MOSCOW: Russia's President Dmitry Medvedev rejected the U.S.-led unipolar world and warned the West to respect Russia's spheres of interests. Moscow would not go back on its recognition of Georgia's breakaway provinces and would give them military aid, he added.

On Sunday, Mr. Medvedev laid down what he described as guiding principles of his foreign policy, which signalled an appreciable hardening of Moscow's line on the West. The world must be multi-polar; unipolarity is unacceptable; domination is unacceptable, he said in an interview to Russian state-owned TV channels.

We can't accept the world order where all decisions are made by one nation, even if it is such a serious and authoritative nation as the U.S. Such a world would be unstable and prone to conflicts, he said.

Mr. Medvedev said Russia had privileged interests in neighbouring regions and beyond and assigned top priority to the task of defending its citizens and business interests. It should be clear to everybody that if some one makes aggressive encroachments, we will hit back, he added.

He said the decision to recognise South Ossetia and Abkhazia was irreversible and promised to sign treaties with both regions to provide them with economic, social, humanitarian and military assistance. Moscow has called for an international arms embargo on Georgia and said the U.S. had started rearming the Georgian Army.

It is necessary to impose an embargo on arms supplies to this regime till the time when another government in Georgia turns it into a normal state, said Russia's Foreign Minister Sergei Lavrov. Moscow had earlier said it would never talk again to Georgia's President Mikheil Saakashvili after he sent the Army to retake South Ossetia.

Mr. Lavrov hinted at dire consequences if the West continued to support the Saakashvili regime.
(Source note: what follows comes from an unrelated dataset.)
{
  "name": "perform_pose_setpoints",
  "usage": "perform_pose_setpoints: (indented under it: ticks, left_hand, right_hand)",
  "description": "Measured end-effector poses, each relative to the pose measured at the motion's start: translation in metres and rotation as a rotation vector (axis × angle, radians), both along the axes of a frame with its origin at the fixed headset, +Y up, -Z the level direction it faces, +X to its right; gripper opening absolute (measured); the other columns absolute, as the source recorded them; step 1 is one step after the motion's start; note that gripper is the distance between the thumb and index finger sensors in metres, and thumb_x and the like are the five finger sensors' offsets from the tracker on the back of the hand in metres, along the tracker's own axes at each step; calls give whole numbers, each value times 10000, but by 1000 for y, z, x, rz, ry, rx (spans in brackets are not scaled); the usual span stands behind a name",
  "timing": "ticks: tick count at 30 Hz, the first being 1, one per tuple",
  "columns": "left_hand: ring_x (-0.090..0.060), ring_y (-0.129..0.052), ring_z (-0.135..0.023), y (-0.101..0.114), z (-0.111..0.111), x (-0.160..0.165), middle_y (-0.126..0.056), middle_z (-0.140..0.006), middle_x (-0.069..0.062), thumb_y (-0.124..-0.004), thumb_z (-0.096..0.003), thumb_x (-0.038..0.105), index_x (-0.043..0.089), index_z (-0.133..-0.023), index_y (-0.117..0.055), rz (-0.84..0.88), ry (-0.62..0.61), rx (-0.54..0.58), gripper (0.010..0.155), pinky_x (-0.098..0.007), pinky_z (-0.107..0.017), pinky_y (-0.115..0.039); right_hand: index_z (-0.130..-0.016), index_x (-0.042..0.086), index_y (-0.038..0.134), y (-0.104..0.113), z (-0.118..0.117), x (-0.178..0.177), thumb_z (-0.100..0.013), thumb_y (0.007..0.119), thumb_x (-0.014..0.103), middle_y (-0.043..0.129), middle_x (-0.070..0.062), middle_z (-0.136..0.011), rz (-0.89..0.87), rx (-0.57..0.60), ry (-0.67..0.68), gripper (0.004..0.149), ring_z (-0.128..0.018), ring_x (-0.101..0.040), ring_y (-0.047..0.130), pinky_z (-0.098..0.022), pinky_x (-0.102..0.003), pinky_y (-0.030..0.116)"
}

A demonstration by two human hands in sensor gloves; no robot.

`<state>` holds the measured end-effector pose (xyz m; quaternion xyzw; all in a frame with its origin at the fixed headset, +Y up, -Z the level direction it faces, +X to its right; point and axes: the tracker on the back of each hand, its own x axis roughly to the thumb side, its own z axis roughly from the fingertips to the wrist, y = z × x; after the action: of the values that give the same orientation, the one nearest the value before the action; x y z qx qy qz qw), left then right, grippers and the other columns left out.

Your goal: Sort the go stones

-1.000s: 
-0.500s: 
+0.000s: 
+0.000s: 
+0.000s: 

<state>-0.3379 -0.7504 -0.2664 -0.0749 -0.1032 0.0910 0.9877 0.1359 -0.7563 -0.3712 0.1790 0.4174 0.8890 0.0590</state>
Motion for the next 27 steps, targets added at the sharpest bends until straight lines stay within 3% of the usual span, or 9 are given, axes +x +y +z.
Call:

We'd like America to embark on the road of change, rather than stand in the way of changes, he said, adding: Otherwise, the U.S. and the world are in for hard times.

If the United States and its allies at the end of the day choose the Saakashvili regime… over their national interests, they will make a mistake of historic proportions, said Mr. Lavrov a lecture at Russia's premier diplomatic school in Moscow on Monday.

Russia's Foreign Ministry said it had evidence that there were military cargoes among humanitarian supplies U.S. warships brought to Georgia in the past few days. The U.S. has begun rearming Georgia, said Foreign Ministry spokesman Andrei Nesterenko on Monday.

As the EU met on Monday to discuss ways to punish Russia, Prime Minister Vladimir Putin said Russia would suspend some of its commitments to the West in agriculture and industry till the time when it is granted membership in the WTO. Moscow on Monday also banned 19 U.S. chicken producers from its market, citing sanitary violations and issued a warning to another 29 poultry farms.